Find non-occurrence of events

This section explains how to analyze data by observing scenarios where events do not occur. To understand how this is done, consider a taxi service company that tracks the movements of the taxis it runs and wants to be notified of unexpected delays. Consider a specific scenario where the manager needs to contact the driver if the taxi has not reached either of two specified locations withi 15 minutes. For this, you can create a Siddhi application as follows:

  1. Start creating a new Siddhi application. You can name it DelayDetectionApp For instructions, see Creating a Siddhi Application. @App:name("DelayDetectionApp")

  2. To receive information about the location of taxis, define an input stream as follows. define stream LocationStream (taxiID string, driverID string, latitude double, longitude double);

  3. To publish delay notification as a message, define an output stream as follows. @sink(type='http', publisher.url='http://headoffice:8080/endpoint', @map(type = 'json')) define stream AlertStream (taxiID string, driverID string, message string); The output directed to this stream is published via a sink of the http type. For more information about publishing data via sinks, see the Publishing Data guide.
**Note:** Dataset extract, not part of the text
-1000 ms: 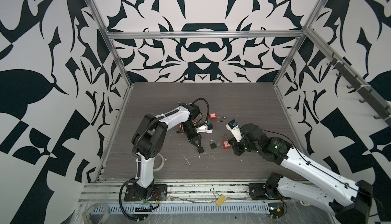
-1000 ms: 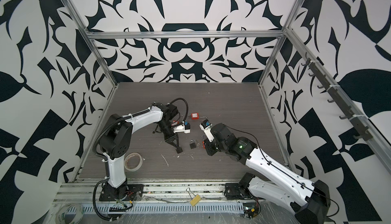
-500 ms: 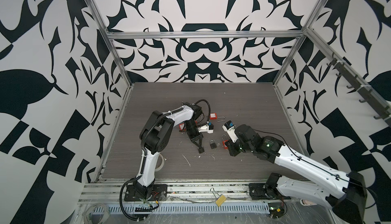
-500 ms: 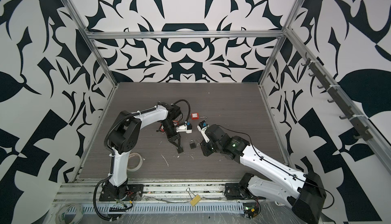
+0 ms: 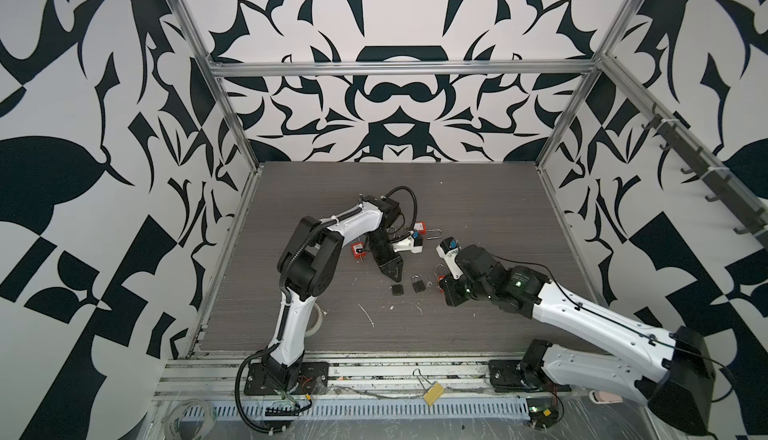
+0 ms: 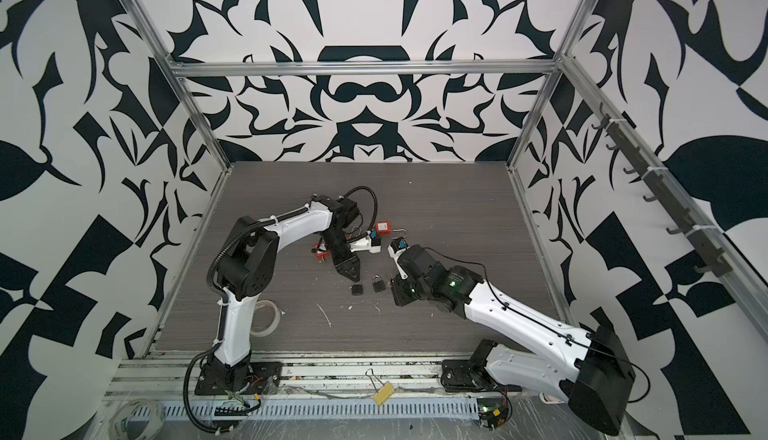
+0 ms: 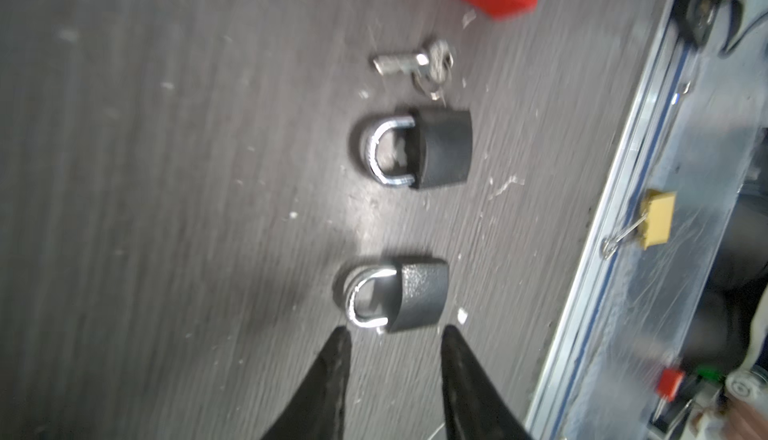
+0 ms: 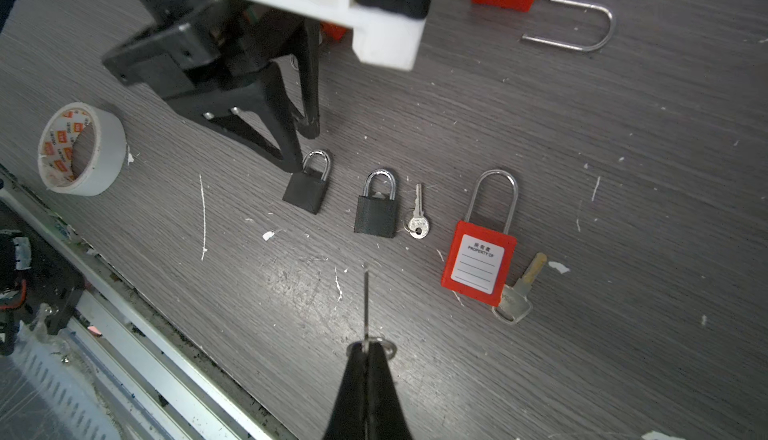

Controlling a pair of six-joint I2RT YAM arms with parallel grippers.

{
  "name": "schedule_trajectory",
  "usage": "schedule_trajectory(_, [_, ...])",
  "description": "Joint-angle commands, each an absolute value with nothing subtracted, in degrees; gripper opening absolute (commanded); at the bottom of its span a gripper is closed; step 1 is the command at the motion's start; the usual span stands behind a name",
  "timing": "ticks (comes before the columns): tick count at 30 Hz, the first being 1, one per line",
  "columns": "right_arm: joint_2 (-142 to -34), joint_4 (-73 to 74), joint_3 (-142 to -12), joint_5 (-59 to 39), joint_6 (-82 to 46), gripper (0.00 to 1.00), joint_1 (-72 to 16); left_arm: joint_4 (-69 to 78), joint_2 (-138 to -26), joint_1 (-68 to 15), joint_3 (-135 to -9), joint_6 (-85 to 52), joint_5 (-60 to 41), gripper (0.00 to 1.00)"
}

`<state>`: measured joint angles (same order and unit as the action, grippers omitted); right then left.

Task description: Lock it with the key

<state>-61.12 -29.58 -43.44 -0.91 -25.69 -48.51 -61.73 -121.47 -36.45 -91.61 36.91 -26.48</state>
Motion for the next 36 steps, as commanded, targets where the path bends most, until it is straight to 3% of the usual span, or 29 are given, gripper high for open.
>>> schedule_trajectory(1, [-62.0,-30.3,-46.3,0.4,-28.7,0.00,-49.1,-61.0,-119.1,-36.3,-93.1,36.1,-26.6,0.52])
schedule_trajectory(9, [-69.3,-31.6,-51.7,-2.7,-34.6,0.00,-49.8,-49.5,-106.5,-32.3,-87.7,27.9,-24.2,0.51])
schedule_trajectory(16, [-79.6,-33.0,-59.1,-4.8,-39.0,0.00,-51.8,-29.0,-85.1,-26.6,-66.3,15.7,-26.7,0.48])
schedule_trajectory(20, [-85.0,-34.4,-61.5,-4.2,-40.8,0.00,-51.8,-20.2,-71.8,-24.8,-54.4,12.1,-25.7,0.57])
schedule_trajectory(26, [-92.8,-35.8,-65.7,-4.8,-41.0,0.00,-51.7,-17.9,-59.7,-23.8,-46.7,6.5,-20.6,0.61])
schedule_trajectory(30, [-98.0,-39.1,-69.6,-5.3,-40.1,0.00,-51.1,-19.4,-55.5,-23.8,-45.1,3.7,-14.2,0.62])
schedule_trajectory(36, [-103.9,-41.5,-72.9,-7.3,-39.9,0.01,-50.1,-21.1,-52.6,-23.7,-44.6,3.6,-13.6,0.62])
  4. To specify the pattern to be used to detect the delays, add the from clause as follows. from not LocationStream[latitude == 44.0096 and longitude == 81.2735] for 15 minutes or not LocationStream[latitude == 43.0096 and longitude == 81.2737] for 15 minutes

    Info

    Note the following about this from clause:

    • The not keyword is added to indicate that the SI should look for instances where an event has not occurred when the given conditions are met.

    • Two conditions are given. The alert is generated when either of the two conditions has not occured. To indicate this, the or keyword is used between the two conditions.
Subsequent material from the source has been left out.